>>>

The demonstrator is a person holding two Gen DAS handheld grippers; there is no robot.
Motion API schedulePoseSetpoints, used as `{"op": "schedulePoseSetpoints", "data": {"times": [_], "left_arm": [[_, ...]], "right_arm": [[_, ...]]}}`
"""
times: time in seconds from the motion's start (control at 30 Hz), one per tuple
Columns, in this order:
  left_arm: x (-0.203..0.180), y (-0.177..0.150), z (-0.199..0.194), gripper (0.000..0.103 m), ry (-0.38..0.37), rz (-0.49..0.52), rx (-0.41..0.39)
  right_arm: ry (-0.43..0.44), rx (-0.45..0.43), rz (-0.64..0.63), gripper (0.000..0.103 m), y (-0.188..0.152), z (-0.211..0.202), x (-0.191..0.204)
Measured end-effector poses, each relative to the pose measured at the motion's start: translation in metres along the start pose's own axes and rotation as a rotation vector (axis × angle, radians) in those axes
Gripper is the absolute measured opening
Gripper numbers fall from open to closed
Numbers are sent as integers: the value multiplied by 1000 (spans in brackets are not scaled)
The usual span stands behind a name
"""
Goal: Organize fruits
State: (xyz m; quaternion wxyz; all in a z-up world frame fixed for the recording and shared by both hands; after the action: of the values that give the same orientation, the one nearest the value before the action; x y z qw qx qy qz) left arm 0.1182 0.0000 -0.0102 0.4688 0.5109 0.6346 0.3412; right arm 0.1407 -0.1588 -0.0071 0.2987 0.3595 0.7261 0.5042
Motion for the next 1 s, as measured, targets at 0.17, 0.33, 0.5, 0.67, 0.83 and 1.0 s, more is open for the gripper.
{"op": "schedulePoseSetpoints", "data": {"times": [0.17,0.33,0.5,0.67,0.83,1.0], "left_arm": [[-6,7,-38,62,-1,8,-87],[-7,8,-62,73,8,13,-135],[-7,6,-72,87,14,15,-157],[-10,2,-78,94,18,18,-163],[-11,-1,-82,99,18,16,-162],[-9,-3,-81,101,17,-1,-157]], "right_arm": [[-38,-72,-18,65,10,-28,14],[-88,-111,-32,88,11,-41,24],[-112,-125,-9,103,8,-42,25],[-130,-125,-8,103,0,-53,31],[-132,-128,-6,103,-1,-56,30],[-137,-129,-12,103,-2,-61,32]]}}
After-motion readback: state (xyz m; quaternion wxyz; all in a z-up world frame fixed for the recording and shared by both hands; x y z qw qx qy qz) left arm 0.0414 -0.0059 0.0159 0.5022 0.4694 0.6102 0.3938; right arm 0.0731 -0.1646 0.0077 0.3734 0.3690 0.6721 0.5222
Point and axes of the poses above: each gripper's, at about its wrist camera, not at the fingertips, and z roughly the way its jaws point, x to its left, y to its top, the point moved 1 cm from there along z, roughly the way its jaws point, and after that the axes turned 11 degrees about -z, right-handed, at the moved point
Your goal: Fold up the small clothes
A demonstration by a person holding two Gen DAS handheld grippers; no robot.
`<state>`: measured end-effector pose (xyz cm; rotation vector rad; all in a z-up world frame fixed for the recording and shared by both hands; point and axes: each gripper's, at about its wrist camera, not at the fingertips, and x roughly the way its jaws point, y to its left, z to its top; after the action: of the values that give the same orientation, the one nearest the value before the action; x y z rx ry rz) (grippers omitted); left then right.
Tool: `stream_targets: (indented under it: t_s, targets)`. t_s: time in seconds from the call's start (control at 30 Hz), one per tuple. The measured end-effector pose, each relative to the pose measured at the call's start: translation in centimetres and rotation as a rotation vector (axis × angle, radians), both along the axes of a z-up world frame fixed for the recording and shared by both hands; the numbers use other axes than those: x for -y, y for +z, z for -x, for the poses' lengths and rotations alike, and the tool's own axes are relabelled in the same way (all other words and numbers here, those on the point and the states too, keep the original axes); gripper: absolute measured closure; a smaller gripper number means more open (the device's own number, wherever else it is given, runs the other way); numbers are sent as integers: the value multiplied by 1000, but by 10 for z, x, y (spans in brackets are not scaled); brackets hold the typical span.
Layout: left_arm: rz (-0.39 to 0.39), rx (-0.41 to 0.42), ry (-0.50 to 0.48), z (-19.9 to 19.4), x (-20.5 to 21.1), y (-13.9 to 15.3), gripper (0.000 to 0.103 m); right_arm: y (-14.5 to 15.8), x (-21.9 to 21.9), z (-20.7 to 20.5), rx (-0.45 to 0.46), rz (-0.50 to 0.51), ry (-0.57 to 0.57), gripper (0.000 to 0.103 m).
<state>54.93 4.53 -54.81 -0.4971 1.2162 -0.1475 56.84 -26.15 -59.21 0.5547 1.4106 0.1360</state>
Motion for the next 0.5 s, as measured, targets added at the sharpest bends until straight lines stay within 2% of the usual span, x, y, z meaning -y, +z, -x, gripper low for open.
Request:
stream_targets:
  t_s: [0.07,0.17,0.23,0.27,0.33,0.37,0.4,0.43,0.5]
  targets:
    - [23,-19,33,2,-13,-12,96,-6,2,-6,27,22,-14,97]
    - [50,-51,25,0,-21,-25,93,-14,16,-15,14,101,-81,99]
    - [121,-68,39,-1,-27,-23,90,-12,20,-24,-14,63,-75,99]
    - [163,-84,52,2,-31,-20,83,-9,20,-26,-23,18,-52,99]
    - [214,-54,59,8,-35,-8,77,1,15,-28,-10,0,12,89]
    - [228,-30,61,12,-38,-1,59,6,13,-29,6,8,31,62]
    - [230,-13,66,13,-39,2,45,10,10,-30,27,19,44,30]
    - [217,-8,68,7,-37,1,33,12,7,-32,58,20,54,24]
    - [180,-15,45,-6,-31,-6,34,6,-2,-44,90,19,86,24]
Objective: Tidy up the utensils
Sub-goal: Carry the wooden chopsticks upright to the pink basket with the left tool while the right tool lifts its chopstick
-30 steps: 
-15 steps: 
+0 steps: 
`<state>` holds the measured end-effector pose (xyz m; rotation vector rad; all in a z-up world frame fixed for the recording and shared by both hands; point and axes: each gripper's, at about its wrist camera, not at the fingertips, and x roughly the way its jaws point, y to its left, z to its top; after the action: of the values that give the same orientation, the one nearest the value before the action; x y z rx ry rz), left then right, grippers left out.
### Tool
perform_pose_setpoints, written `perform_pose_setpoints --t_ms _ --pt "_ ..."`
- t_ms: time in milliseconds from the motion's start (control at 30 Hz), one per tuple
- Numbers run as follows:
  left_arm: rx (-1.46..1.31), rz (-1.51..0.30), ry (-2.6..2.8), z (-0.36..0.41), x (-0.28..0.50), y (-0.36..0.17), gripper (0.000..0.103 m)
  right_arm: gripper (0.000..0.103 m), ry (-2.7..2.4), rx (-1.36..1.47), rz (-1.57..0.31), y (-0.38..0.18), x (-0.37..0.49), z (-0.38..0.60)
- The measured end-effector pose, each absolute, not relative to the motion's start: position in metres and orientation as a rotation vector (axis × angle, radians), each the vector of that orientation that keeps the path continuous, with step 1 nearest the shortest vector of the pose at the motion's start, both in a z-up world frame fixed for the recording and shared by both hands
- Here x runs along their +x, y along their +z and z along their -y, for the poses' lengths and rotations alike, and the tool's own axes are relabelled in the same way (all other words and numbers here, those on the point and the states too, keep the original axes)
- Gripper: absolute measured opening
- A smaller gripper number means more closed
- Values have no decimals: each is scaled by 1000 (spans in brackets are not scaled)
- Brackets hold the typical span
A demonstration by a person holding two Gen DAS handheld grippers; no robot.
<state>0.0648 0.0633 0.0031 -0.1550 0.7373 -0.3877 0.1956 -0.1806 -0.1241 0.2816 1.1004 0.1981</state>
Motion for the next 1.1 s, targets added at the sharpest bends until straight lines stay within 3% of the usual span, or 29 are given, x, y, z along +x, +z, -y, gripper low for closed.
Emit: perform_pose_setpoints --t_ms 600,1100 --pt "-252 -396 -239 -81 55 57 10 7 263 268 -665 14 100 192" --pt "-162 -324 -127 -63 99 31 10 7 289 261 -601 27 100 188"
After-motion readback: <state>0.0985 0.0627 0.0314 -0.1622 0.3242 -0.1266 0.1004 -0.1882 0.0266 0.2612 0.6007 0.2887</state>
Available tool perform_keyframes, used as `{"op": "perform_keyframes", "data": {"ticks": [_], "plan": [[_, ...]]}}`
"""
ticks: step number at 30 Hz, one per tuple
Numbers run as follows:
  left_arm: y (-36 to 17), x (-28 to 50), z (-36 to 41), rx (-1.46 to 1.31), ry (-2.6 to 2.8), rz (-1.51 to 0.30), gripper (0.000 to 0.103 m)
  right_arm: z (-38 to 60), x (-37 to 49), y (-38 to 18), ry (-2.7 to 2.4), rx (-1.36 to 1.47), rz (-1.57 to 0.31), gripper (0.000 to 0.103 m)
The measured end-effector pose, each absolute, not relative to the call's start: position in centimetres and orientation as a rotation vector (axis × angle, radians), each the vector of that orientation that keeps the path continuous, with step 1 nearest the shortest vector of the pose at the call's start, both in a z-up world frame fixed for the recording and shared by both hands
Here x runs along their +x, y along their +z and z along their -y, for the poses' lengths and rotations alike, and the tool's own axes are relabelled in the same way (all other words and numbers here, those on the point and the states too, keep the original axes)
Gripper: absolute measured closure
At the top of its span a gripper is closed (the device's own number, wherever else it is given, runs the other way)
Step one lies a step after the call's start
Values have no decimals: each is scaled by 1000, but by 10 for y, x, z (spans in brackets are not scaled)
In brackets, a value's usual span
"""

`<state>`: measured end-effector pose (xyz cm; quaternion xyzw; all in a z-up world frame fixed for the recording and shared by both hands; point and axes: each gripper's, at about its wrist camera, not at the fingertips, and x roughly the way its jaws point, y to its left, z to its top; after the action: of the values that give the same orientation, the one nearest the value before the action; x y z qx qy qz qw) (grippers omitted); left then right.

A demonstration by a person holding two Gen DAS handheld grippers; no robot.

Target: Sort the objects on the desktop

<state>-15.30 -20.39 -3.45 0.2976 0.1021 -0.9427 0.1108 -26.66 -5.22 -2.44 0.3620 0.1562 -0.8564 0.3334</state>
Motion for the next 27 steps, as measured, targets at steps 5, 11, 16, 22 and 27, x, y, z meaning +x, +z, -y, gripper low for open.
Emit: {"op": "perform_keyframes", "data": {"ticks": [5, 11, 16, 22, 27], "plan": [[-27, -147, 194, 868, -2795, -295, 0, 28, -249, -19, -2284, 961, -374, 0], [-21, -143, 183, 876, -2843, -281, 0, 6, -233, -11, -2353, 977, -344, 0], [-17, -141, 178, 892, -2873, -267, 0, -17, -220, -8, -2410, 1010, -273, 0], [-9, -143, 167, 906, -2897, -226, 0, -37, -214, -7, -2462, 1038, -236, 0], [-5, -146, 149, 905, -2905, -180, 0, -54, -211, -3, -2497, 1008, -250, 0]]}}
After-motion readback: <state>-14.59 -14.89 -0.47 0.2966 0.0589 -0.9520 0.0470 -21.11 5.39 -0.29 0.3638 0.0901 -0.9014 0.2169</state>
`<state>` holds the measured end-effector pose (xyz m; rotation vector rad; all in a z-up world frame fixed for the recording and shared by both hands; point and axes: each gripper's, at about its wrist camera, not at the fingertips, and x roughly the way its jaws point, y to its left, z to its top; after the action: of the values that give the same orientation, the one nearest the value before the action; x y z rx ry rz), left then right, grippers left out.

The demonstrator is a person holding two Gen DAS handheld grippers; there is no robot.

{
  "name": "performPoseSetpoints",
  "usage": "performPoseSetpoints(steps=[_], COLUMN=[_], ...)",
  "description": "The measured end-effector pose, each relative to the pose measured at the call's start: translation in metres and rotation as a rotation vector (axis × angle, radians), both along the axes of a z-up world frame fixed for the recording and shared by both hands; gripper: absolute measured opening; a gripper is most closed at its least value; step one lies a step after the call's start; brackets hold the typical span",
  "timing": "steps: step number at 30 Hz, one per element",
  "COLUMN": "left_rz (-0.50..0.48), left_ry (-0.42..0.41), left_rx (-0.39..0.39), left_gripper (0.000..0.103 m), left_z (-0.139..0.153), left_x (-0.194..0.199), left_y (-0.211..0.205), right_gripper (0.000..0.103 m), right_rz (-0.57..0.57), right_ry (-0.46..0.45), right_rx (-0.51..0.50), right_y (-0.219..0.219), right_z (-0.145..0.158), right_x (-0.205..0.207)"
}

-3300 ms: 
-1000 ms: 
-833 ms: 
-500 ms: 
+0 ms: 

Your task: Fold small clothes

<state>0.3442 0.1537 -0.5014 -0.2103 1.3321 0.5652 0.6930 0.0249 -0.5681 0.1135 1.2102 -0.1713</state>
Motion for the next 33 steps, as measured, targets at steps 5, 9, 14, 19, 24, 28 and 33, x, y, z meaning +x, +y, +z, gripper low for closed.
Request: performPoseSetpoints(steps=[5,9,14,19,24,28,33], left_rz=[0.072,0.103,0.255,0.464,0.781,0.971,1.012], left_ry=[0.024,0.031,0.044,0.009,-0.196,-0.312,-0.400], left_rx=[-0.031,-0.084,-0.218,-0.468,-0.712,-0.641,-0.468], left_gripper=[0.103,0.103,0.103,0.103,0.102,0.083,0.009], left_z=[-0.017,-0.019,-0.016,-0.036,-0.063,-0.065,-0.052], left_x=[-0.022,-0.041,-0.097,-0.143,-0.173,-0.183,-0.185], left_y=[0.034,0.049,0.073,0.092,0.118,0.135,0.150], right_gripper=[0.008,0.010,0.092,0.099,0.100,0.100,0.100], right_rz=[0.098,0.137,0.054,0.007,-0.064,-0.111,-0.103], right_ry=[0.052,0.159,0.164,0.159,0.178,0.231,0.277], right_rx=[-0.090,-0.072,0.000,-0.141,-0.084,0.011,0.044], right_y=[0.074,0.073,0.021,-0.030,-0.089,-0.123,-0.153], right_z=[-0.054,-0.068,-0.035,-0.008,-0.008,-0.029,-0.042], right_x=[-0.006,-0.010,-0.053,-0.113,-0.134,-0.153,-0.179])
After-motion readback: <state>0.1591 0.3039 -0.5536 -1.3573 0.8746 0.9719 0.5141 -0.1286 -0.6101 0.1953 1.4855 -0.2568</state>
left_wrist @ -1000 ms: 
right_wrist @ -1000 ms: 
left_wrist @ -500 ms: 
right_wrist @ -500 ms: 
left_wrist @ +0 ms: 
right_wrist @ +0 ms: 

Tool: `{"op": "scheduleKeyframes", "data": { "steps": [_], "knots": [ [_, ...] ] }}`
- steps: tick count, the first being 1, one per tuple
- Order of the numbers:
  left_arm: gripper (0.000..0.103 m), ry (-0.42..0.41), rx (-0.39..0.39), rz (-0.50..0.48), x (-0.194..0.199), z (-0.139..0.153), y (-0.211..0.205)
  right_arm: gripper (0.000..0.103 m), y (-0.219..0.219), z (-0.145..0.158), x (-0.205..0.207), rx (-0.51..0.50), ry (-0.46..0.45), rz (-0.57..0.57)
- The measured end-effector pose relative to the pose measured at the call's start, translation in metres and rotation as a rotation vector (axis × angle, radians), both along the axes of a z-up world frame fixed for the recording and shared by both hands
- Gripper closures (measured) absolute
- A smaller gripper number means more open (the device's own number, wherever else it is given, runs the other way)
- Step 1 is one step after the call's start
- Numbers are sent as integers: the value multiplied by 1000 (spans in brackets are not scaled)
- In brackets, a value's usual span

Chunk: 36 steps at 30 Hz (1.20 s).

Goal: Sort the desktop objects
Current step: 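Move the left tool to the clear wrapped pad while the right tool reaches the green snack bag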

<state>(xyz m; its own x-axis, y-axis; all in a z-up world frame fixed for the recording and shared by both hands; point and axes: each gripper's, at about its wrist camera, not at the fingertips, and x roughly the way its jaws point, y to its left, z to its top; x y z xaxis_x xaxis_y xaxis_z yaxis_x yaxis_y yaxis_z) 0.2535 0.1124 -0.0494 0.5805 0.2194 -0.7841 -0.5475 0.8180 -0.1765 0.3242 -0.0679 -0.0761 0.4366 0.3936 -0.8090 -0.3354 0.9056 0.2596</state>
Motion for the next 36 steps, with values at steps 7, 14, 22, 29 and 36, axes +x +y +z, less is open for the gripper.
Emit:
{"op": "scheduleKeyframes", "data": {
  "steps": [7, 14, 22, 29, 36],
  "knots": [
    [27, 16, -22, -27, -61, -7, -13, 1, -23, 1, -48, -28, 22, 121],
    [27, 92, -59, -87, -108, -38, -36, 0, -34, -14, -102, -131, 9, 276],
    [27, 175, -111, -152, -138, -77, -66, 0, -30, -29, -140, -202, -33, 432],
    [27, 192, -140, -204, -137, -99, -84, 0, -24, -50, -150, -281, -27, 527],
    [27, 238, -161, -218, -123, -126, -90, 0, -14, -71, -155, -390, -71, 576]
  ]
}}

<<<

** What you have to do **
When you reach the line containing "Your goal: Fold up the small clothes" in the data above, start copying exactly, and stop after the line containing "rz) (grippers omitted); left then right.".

** Expected answer **
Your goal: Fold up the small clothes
A demonstration by a person holding two Gen DAS handheld grippers; no robot.
`<state>`: measured end-effector pose (xyz cm; rotation vector rad; all in a z-up world frame fixed for the recording and shared by both hands; point and axes: each gripper's, at about its wrist camera, not at the fingertips, and x roughly the way its jaws point, y to its left, z to its top; after the action: of the values that give the same orientation, the one nearest the value before the action; x y z rx ry rz) (grippers omitted); left then right.

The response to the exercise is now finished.